L’azione della Procura di Salerno, con il capo del drappello della Polizia di Stato presso il Tribunale “Sebastiano Coppola” agli ordini dei pm Luigi D’Alessio e Vito Di Nicola, venne sospinta da una nuova rivelazione di persona ritenuta di assoluta fiducia: Gaspare Russo si trova nel convento di Fisciano ed è ritornato per raccogliere fondi necessari alla sua latitanza dorata. In verità in quel periodo le voci su una possibile presenza di Russo nel salernitano furono tantissime; tra le tante anche quella che lo posizionava nella casa al mare del figlio Ivo (ci fu un blitz delle forze dell’ordine andato a vuoto) o addirittura nell’albergo di proprietà di Alberto Schiavo vicino all’incantevole Acciaroli.   Ma la pista che diede lo spunto giusto per decidere il blitz di Fisciano arrivò da una intercettazione telefonica ordinata dal pm Michelangelo Russo sull’utenza della signora A.S.M. che all’epoca chiamava spesso il grande introvabile, ed anche sugli arresti del 4 agosto 94 dell’ex sindaco di Baronissi (Pietro De Divitiis) ed altri fidatissimi di Gaspare Russo che la Procura identificava come i veri finanziatori della lunga latitanza.

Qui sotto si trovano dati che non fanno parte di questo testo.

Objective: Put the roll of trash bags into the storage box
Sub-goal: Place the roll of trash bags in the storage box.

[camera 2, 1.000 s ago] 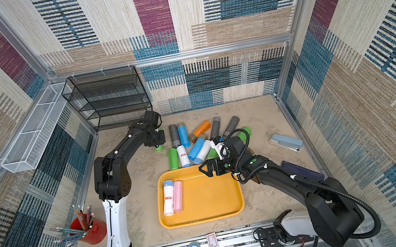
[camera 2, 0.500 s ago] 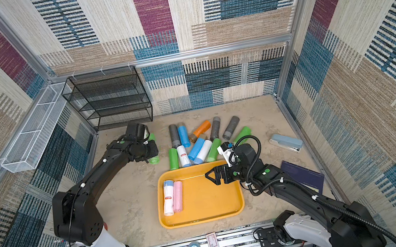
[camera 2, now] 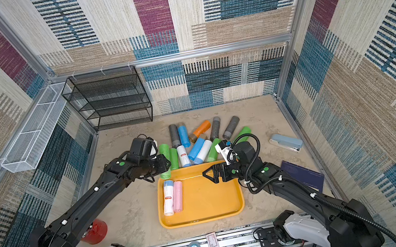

Insomma, questo il quadro informativo che ingenera nella mente dei due pm Di Nicola-D’Alessio, sorretti e spinti dal poliziotto Sebastino Coppola, l’idea del grande colpo: la cattura dell’inafferrabile Gaspare Russo.

 

IL BLITZ:

E’ l’alba del 13 agosto 1994; una ventina di uomini impiegati direttamente gli ordini di Coppola; lo squadrone giunge a Fisciano e cinge d’assedio il convento; poi qualcuno bussa al portone; non viene dato il consenso all’accesso (si tratta di suore di clausura), interviene addirittura l’arcivescovo di Salerno Mons. Gerardo Pierro che chiede di parlare con i due magistrati (presenti sul posto); secco il rifiuto e perentorio l’ordine di entrare; tardi, troppo tardi: Gaspare Russo è già sparito. Qualcuno dirà che è fuggito attraverso i cunicoli del monastero. A questo punto occorre chiedersi se Russo fosse davvero presente nel Convento. Per una certa logica si, altrimenti come giustificare la clamorosa azione, la violazione della clausura e forse dello Stato Pontificio ? Se Russo si trovava all’interno del convento, chi lo avvertì e chi materialmente lo aiutò ? Qualcosa  avrebbe potuto dirla, forse, Pietro De Divitiis, il fedelissimo di Russo, ma è morto.

 

L'avv. Gaspare Russo in una vignetta del prof. Arnaldo Amabile

Negli ultimi anni ho incontrato decine e decine di volte l’ex sindaco ed ex presidente della Regione avv. Gaspare Russo; tantissimi i mercoledì pomeriggio trascorsi nel suo studio-casa di Via San Giovanni Bosco a Salerno per preparare un libro-racconto sulla sua vita. Molte volte gli ho chiesto se davvero si trovasse, nell’agosto del 1994, nel monastero di Fisciano. Mi ha sempre risposto che: “Caro Bianchini, io non mi sono mai mosso da Parigi dove vivevo tranquillamente e dove nessuno mi ha veramente cercato. Il resto appartiene ai segreti della mia storia”.

 

Sibillina la risposta dell’0n. Russo soprattutto quando dice “… nessuno mi ha veramente cercato …”; inquietante il contenuto di quelle poche parole che fanno pensare ad un problema di fondo, e cioè che gli inquirenti salernitani, milanesi e romani (è utile ricordare che dei sette mandati di cattura a carico di Russo uno era stato emesso dalla Procura di Milano e un altro da quella di Roma)  , dal maggio dal 10 maggio 1993 al 9 febbraio 1996, non fecero tutto quanto era nelle loro possibilità per catturarlo. Ma questo, ovviamente, lo lascia immaginare Gaspare Russo con le sue parole.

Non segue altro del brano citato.